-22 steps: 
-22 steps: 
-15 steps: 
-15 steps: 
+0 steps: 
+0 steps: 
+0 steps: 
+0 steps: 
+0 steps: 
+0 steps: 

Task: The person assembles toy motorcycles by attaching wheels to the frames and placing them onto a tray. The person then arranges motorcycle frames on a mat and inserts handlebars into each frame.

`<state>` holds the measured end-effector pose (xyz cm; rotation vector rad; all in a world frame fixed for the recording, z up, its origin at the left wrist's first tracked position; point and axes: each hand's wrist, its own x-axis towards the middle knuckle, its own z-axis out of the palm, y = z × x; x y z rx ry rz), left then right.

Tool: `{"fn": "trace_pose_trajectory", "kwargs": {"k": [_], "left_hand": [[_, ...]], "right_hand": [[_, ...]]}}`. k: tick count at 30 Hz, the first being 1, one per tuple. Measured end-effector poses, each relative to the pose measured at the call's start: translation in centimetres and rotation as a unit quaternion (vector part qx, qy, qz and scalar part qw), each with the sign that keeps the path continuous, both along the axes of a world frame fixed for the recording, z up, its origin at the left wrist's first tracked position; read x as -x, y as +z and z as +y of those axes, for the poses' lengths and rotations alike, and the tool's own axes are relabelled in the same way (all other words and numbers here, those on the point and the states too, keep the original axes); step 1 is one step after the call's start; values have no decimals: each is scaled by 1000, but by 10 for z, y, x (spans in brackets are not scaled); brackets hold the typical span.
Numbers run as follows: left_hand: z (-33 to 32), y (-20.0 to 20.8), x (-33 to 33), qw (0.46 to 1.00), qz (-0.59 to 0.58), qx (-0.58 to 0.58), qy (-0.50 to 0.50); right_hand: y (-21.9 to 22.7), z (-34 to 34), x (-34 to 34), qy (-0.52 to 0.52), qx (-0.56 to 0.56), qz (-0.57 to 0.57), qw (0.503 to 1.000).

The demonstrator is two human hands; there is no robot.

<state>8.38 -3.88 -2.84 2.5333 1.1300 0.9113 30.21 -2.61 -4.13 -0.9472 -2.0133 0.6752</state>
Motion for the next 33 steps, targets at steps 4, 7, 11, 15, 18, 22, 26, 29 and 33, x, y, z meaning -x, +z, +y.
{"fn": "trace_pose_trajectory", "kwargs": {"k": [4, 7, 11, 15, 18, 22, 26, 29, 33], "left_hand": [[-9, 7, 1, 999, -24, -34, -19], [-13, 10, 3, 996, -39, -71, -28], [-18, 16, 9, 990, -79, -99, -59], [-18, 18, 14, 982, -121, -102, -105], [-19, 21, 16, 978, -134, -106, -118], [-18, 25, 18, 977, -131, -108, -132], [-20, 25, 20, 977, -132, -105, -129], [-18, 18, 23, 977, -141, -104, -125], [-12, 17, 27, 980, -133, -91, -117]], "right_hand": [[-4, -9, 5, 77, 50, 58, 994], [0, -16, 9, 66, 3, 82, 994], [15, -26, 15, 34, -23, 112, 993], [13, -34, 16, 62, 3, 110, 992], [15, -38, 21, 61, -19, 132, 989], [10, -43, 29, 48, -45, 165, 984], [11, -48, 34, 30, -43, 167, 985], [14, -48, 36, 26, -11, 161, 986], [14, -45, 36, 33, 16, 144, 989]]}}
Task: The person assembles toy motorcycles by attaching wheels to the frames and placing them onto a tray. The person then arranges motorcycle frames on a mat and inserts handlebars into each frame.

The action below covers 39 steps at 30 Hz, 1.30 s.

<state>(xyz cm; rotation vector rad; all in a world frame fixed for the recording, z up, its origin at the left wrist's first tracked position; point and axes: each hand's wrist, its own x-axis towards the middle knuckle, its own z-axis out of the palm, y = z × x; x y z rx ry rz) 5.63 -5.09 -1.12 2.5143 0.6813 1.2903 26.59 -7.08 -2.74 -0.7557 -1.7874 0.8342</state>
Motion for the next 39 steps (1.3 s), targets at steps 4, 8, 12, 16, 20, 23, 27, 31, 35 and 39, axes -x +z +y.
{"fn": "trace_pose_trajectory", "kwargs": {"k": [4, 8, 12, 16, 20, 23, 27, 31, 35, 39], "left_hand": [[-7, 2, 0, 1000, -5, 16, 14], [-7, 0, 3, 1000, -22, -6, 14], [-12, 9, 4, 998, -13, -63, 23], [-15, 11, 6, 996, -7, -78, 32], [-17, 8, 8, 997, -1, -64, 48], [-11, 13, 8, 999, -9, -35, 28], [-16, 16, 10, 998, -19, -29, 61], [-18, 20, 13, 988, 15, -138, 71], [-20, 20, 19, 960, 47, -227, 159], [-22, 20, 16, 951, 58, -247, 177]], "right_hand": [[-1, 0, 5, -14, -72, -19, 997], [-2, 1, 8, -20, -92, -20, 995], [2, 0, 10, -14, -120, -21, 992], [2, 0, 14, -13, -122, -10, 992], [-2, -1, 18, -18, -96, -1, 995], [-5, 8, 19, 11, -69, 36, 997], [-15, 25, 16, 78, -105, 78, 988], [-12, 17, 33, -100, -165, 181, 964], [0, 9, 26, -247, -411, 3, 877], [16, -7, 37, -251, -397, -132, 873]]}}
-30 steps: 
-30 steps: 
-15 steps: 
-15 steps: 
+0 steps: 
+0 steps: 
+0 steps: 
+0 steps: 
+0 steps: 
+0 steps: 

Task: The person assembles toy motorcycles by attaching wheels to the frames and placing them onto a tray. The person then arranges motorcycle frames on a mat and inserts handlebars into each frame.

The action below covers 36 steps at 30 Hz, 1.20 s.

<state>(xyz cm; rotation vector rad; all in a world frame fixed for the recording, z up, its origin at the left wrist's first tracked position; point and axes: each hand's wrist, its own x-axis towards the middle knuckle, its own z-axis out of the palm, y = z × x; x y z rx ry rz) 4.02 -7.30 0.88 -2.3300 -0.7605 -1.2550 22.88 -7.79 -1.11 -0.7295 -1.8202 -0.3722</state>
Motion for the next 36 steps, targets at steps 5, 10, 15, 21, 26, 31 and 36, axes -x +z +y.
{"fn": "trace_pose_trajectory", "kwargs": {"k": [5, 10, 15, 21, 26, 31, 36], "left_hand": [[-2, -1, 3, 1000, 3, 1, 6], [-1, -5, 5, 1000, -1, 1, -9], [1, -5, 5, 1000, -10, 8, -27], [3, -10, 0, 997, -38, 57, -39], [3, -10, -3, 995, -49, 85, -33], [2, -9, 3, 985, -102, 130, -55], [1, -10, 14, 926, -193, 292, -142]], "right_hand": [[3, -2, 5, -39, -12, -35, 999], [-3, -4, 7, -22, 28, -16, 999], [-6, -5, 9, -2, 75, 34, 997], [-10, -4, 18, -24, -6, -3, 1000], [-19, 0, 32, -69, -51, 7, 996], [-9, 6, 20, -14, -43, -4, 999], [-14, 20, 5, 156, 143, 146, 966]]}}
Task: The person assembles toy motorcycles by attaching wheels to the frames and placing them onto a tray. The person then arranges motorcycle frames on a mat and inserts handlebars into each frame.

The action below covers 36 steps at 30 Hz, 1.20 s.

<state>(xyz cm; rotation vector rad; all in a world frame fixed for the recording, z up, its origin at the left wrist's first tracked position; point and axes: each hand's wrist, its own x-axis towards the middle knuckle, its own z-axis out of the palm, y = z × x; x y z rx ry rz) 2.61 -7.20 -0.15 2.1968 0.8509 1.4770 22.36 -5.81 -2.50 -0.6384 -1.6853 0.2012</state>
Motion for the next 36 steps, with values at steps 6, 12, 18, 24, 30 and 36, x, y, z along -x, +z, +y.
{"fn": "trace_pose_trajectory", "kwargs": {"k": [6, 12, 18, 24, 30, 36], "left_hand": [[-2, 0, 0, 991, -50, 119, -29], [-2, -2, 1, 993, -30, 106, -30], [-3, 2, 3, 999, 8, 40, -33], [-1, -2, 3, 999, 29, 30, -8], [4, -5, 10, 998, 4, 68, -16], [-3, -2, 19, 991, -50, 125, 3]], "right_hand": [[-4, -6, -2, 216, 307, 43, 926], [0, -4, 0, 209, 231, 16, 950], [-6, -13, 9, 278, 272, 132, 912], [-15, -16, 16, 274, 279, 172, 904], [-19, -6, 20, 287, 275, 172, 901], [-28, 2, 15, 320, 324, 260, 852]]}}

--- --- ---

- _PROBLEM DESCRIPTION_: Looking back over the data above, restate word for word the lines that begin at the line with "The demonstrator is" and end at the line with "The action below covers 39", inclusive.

- _YOUR SOLUTION_:
The demonstrator is two human hands; there is no robot.

<state>8.38 -3.88 -2.84 2.5333 1.1300 0.9113 30.21 -2.61 -4.13 -0.9472 -2.0133 0.6752</state>
Motion for the next 33 steps, targets at steps 4, 7, 11, 15, 18, 22, 26, 29 and 33, x, y, z meaning -x, +z, +y.
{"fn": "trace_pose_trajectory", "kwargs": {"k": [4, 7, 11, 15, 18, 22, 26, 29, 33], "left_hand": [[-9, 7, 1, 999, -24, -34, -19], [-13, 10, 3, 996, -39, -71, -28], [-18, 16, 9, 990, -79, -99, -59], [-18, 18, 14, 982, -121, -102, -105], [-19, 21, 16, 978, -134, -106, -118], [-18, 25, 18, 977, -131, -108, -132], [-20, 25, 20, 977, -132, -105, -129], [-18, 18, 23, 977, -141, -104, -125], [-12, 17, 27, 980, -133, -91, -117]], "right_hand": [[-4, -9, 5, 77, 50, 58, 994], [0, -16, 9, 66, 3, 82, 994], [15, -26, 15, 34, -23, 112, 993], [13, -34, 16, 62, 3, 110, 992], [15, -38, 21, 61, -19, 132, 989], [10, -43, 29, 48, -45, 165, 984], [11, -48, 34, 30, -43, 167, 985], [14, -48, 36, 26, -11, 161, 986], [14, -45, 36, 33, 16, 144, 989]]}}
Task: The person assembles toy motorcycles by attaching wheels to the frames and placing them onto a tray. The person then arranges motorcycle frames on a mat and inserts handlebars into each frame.

The action below covers 39 steps at 30 Hz, 1.30 s.

The exercise calls for nothing more.